* TASK BRIEF
The records below are to be reproduced word for word.

* INPUT
· · · · ·
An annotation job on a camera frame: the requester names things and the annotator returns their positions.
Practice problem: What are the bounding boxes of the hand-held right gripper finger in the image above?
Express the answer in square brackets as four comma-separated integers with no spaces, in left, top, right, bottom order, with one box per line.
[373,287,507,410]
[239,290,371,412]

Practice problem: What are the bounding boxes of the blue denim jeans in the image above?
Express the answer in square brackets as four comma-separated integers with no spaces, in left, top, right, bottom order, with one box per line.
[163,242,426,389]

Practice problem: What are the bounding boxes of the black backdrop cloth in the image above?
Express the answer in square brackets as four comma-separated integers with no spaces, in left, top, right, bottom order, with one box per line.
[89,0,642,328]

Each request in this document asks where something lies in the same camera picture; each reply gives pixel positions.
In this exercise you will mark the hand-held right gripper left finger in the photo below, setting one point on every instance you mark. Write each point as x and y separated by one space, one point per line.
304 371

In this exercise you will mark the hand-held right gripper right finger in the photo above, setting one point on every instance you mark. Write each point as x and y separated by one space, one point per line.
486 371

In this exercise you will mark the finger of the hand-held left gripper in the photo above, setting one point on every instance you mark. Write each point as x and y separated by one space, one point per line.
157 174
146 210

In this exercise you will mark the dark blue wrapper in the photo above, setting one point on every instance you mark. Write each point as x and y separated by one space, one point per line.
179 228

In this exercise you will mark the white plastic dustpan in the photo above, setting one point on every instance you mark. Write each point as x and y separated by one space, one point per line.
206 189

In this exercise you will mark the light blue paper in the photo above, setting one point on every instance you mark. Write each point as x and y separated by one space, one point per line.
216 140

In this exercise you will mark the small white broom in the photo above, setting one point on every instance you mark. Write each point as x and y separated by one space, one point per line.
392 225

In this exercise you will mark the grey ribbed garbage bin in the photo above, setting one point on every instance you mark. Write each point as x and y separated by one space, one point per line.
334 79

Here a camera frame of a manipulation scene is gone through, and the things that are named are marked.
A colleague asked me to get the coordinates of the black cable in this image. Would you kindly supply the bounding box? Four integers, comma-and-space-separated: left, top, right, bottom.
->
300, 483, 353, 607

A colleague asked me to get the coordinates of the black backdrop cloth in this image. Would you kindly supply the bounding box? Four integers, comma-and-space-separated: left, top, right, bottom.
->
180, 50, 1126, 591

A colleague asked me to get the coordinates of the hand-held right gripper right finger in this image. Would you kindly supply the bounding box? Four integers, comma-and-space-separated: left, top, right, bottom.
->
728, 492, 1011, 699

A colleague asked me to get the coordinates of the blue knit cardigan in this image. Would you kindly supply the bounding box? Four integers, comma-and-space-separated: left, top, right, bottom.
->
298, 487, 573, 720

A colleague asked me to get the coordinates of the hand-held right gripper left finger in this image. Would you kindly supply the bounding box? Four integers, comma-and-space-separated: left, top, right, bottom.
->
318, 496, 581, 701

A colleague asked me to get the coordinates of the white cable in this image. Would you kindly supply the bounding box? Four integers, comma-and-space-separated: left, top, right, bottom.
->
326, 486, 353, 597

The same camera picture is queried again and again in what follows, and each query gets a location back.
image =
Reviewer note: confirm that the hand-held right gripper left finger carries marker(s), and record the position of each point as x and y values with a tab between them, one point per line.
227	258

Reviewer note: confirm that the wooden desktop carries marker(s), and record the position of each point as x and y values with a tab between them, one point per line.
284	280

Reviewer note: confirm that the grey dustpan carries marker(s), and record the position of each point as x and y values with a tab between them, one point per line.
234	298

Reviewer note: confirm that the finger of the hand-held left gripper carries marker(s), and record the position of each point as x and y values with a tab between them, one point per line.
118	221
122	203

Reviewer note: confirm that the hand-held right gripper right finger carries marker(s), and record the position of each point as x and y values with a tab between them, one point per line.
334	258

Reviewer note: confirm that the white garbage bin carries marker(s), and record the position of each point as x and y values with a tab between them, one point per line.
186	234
· · · · ·
* EXERCISE RESPONSE
An annotation job on a camera frame: the requester names things and the annotator returns their positions.
Practice problem: What are the bounding boxes of the hand-held right gripper finger in the image above?
Express the answer in square brackets as four comma-separated integers with no spaces, in left, top, right, bottom order, with one box per line.
[373,287,507,410]
[239,290,371,412]

Practice problem: What are the bounding boxes of the blue denim jeans in the image above?
Express the answer in square brackets as four comma-separated integers with no spaces, in left, top, right, bottom order, with one box per line.
[163,242,426,389]

Practice problem: What are the bounding boxes of the black backdrop cloth in the image above?
Express the answer in square brackets as four comma-separated integers with no spaces, in left, top, right, bottom order, with one box per line.
[89,0,642,328]

Each request in this document asks where something lies in the same camera picture; each reply gives pixel positions.
In this exercise you will mark the hand-held right gripper left finger in the photo below, setting one point on every instance you mark. Write each point as x and y separated by one space, one point per line.
304 371

In this exercise you will mark the hand-held right gripper right finger in the photo above, setting one point on every instance you mark. Write each point as x and y separated by one space, one point per line.
486 371

In this exercise you will mark the finger of the hand-held left gripper in the photo above, setting one point on every instance you mark. Write each point as x and y separated by one space, one point per line.
157 174
146 210

In this exercise you will mark the dark blue wrapper in the photo above, setting one point on every instance you mark. Write each point as x and y separated by one space, one point per line.
179 228

In this exercise you will mark the white plastic dustpan in the photo above, setting one point on every instance you mark. Write each point as x and y separated by one space, one point per line.
206 189

In this exercise you will mark the light blue paper in the photo above, setting one point on every instance you mark. Write each point as x and y separated by one space, one point per line.
216 140

In this exercise you will mark the small white broom in the photo above, setting one point on every instance you mark. Write each point as x and y separated by one space, one point per line.
392 225

In this exercise you will mark the grey ribbed garbage bin in the photo above, setting one point on every instance you mark. Write each point as x and y separated by one space, one point per line.
334 79

Here a camera frame of a manipulation scene is gone through, and the things that are named are marked.
A colleague asked me to get the coordinates of the black cable in this image. Would you kindly supply the bounding box? Four integers, comma-and-space-separated: left, top, right, bottom.
->
300, 483, 353, 607

A colleague asked me to get the coordinates of the black backdrop cloth in this image. Would you kindly supply the bounding box? Four integers, comma-and-space-separated: left, top, right, bottom.
->
180, 50, 1126, 591

A colleague asked me to get the coordinates of the hand-held right gripper right finger in this image. Would you kindly supply the bounding box? Four integers, comma-and-space-separated: left, top, right, bottom.
->
728, 492, 1011, 699

A colleague asked me to get the coordinates of the blue knit cardigan in this image. Would you kindly supply the bounding box? Four integers, comma-and-space-separated: left, top, right, bottom.
->
298, 487, 573, 720

A colleague asked me to get the coordinates of the hand-held right gripper left finger in this image. Would you kindly supply the bounding box? Four integers, comma-and-space-separated: left, top, right, bottom.
->
318, 496, 581, 701

A colleague asked me to get the coordinates of the white cable in this image. Would you kindly supply the bounding box? Four integers, comma-and-space-separated: left, top, right, bottom.
->
326, 486, 353, 597

The same camera picture is queried again and again in what follows, and each query gets a location back.
image =
Reviewer note: confirm that the hand-held right gripper left finger carries marker(s), and record the position of each point as x and y values with a tab between them, one point per line.
227	258

Reviewer note: confirm that the wooden desktop carries marker(s), and record the position of each point as x and y values with a tab between them, one point per line.
284	280

Reviewer note: confirm that the grey dustpan carries marker(s), and record the position of each point as x and y values with a tab between them, one point per line.
234	298

Reviewer note: confirm that the finger of the hand-held left gripper carries marker(s), and record the position of each point as x and y values with a tab between them, one point per line.
118	221
122	203

Reviewer note: confirm that the hand-held right gripper right finger carries marker(s), and record the position of each point as x and y values with a tab between them, one point per line.
334	258

Reviewer note: confirm that the white garbage bin carries marker(s), and record the position of each point as x and y values with a tab between them, one point per line.
186	234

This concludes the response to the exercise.